For the listing below, show each line that includes the string "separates".

*** Opening Data extracts ***

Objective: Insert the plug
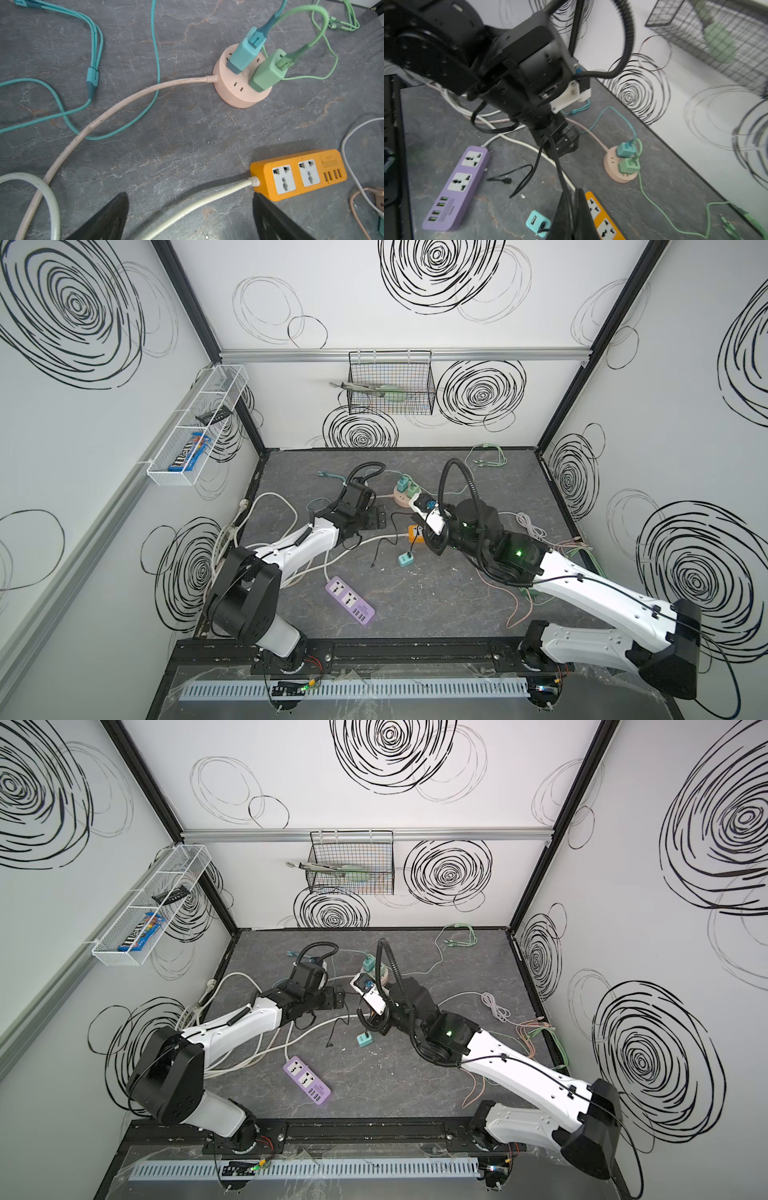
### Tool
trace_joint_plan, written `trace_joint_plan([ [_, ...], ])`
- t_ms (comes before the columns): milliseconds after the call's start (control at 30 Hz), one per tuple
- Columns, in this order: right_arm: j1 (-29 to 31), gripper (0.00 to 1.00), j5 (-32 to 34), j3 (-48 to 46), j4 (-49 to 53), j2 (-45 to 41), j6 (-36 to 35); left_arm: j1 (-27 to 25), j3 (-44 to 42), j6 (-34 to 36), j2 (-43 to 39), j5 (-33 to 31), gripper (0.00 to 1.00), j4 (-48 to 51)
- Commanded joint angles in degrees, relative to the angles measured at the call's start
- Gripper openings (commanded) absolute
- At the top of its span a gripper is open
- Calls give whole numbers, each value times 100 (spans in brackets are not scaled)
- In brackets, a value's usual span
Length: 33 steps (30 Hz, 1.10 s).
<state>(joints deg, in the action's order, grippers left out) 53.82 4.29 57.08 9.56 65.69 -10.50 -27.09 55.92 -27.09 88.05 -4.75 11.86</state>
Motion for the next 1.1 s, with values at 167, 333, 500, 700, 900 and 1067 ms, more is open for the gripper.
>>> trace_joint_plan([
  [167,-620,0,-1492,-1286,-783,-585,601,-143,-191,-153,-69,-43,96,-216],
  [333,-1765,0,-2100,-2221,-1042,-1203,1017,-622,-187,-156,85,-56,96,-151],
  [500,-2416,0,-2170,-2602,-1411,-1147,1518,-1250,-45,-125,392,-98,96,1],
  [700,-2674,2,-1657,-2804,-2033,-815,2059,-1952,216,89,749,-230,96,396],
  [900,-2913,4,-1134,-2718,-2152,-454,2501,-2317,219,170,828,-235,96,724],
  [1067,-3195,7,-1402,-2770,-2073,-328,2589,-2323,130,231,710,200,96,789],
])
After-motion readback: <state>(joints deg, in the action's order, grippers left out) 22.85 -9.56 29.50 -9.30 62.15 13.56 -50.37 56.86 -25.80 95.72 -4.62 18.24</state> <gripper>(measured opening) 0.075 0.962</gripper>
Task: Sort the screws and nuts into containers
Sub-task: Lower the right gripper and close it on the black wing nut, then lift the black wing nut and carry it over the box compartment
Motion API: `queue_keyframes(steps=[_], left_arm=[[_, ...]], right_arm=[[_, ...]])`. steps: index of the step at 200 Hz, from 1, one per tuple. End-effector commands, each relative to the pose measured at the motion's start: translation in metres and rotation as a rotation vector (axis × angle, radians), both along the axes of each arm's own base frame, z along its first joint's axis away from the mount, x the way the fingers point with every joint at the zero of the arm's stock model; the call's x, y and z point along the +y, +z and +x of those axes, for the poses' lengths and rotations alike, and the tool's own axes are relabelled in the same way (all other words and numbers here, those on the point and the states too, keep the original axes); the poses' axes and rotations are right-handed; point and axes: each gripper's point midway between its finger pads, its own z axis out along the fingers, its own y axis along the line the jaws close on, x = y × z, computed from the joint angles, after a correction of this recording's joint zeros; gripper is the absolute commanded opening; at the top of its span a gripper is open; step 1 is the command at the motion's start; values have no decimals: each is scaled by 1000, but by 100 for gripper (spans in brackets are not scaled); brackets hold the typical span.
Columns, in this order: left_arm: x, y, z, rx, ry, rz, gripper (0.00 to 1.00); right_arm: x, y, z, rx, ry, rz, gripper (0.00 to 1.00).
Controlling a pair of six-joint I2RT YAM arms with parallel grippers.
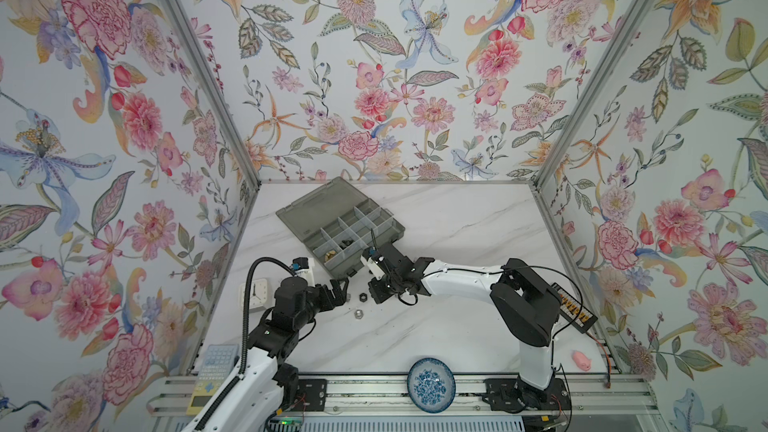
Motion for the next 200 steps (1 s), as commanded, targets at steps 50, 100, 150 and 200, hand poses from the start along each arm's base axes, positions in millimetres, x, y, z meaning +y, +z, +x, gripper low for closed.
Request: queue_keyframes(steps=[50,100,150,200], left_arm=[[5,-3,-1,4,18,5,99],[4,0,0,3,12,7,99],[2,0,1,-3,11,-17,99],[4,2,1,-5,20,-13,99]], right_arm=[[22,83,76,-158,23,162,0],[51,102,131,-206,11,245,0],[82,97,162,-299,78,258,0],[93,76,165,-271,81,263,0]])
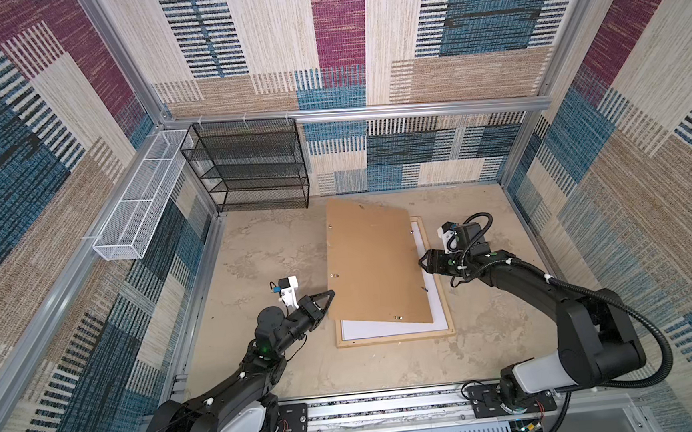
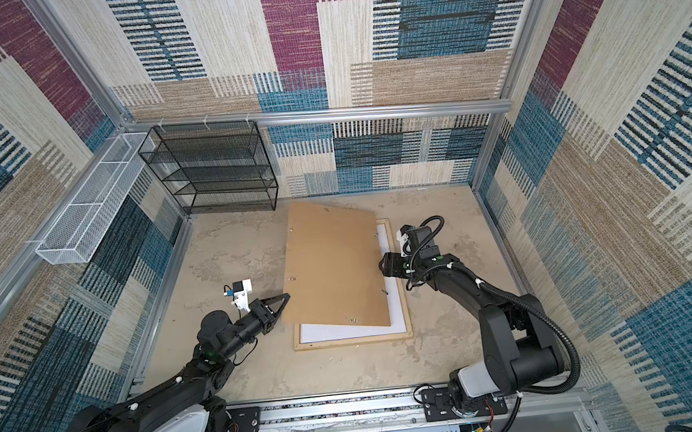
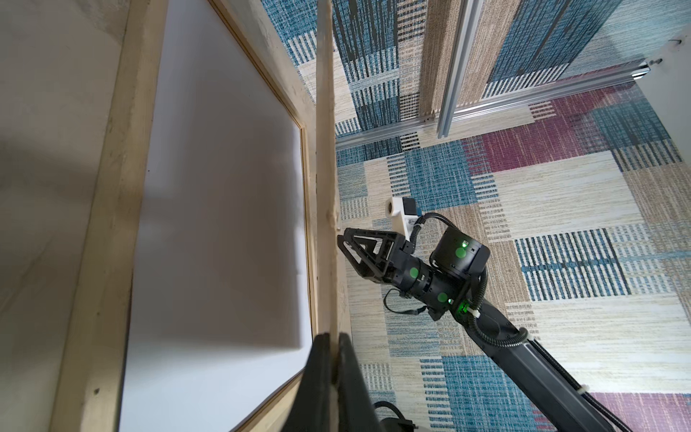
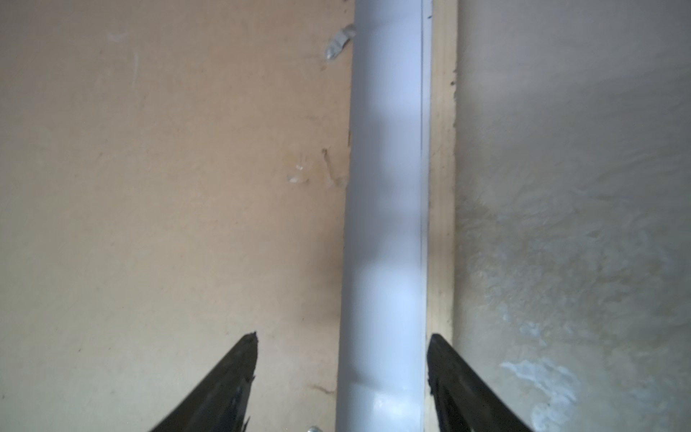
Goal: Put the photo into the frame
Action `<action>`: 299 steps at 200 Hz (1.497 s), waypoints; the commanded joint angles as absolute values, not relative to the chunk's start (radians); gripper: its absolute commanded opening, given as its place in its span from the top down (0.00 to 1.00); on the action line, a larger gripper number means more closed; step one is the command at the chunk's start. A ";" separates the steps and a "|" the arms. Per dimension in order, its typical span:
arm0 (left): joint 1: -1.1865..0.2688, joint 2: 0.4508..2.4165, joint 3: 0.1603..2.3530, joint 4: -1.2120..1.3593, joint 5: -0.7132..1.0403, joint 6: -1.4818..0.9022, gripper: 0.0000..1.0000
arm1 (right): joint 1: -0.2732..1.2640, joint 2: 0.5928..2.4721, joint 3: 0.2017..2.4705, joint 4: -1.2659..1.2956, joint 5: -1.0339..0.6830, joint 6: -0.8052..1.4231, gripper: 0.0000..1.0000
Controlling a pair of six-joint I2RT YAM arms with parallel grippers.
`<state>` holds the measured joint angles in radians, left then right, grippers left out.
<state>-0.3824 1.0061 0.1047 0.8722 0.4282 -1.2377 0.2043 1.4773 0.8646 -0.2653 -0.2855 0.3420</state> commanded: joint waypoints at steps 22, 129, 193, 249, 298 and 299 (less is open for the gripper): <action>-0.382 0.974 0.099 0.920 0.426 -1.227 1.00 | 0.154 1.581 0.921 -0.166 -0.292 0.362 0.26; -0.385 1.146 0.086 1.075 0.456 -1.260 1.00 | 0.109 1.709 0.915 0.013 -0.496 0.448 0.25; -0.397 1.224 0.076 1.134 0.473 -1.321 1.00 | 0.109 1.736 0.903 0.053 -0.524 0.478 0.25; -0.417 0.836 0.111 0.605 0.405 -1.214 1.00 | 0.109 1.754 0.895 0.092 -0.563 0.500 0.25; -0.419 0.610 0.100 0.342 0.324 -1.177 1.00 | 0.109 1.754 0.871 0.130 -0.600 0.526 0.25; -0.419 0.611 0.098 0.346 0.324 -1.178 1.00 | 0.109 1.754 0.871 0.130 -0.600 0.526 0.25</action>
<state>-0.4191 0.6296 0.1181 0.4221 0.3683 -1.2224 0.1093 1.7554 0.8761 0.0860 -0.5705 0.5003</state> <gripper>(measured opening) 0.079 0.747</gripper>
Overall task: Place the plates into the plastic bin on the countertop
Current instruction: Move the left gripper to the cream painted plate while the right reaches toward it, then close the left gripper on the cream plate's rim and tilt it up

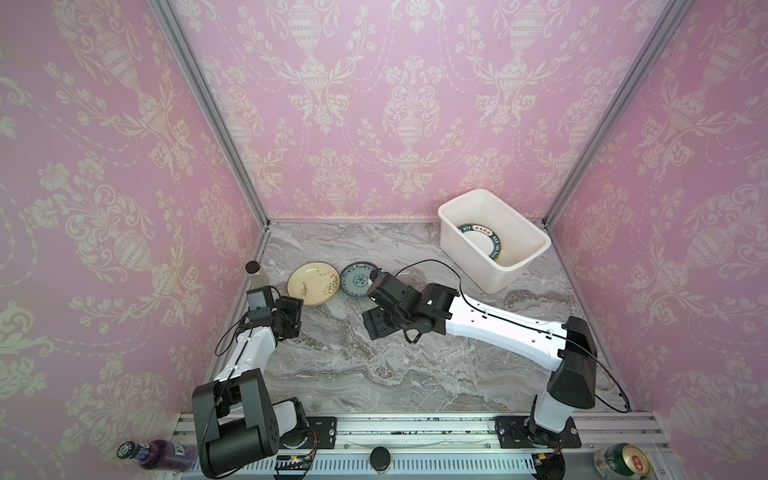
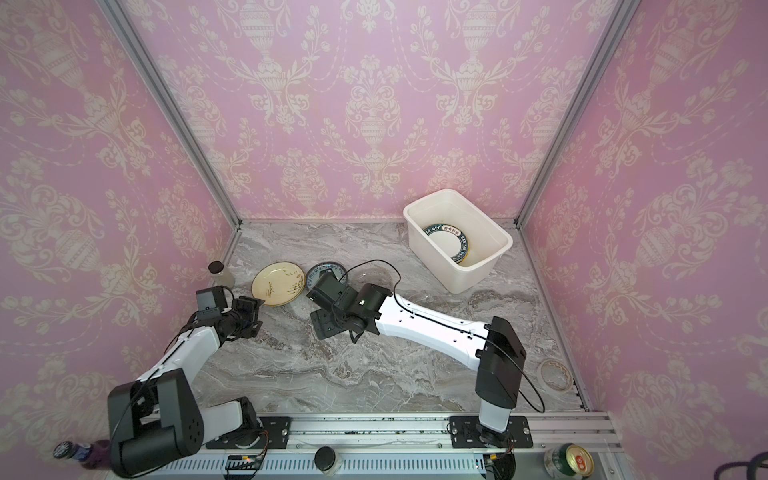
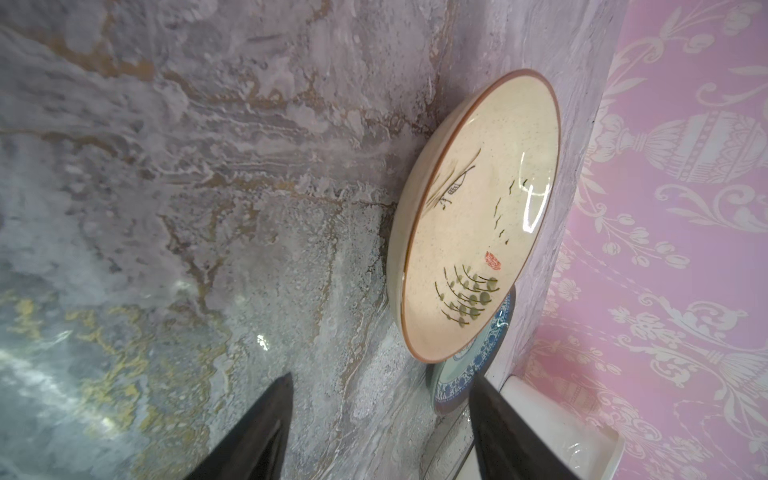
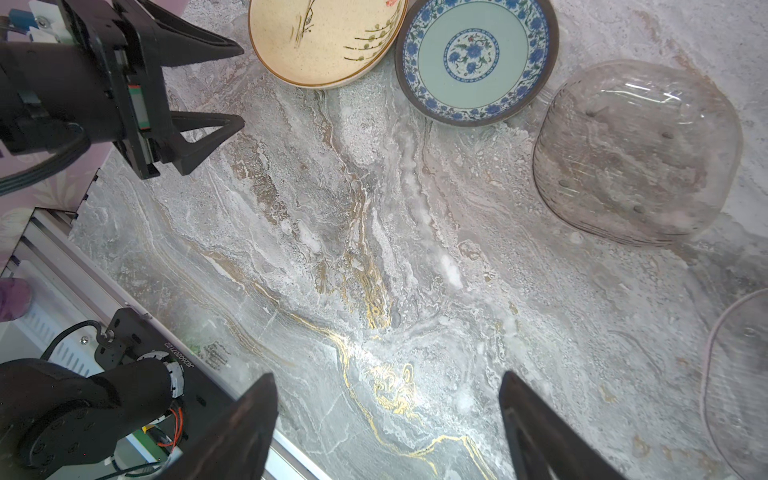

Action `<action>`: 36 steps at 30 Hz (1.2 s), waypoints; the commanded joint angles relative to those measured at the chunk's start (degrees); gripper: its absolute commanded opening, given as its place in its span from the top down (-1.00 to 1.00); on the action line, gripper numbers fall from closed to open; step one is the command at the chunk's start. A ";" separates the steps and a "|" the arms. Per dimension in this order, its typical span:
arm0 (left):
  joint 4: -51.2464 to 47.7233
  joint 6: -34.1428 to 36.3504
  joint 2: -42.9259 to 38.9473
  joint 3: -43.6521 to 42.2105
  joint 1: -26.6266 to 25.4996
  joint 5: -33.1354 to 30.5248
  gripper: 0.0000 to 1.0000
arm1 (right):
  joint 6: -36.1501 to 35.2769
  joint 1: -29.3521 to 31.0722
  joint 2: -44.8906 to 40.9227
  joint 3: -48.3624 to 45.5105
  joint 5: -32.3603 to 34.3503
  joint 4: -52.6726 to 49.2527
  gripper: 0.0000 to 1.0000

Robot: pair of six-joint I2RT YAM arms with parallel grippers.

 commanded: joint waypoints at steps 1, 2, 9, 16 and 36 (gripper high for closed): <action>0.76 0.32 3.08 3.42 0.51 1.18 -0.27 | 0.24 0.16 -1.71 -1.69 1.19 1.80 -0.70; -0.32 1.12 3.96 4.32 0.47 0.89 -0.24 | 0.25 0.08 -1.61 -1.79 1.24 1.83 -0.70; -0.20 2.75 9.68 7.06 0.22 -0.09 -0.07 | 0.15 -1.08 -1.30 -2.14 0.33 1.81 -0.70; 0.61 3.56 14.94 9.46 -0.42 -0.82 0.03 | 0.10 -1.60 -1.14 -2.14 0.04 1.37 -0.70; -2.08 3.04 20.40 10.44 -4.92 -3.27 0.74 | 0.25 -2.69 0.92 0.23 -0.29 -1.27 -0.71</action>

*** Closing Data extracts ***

Result of this exercise:
Action `<action>`: 299 steps at 200 Hz (1.497 s), waypoints; the commanded joint angles as absolute values, not relative to the chunk's start (radians); gripper: its absolute commanded opening, given as its place in its span from the top down (0.00 to 1.00); on the action line, a larger gripper number means more closed; step one is the command at the chunk's start. A ";" separates the steps and a "|" the arms. Per dimension in order, its typical span:
Action `<action>`: 36 steps at 30 Hz (1.2 s), waypoints; the commanded joint angles relative to those measured at the chunk's start (degrees); gripper: its absolute commanded opening, given as its place in its span from the top down (-1.00 to 1.00); on the action line, gripper numbers fall from closed to open; step one is the command at the chunk's start. A ";" separates the steps and a "|" the arms. Per dimension in this order, its typical span:

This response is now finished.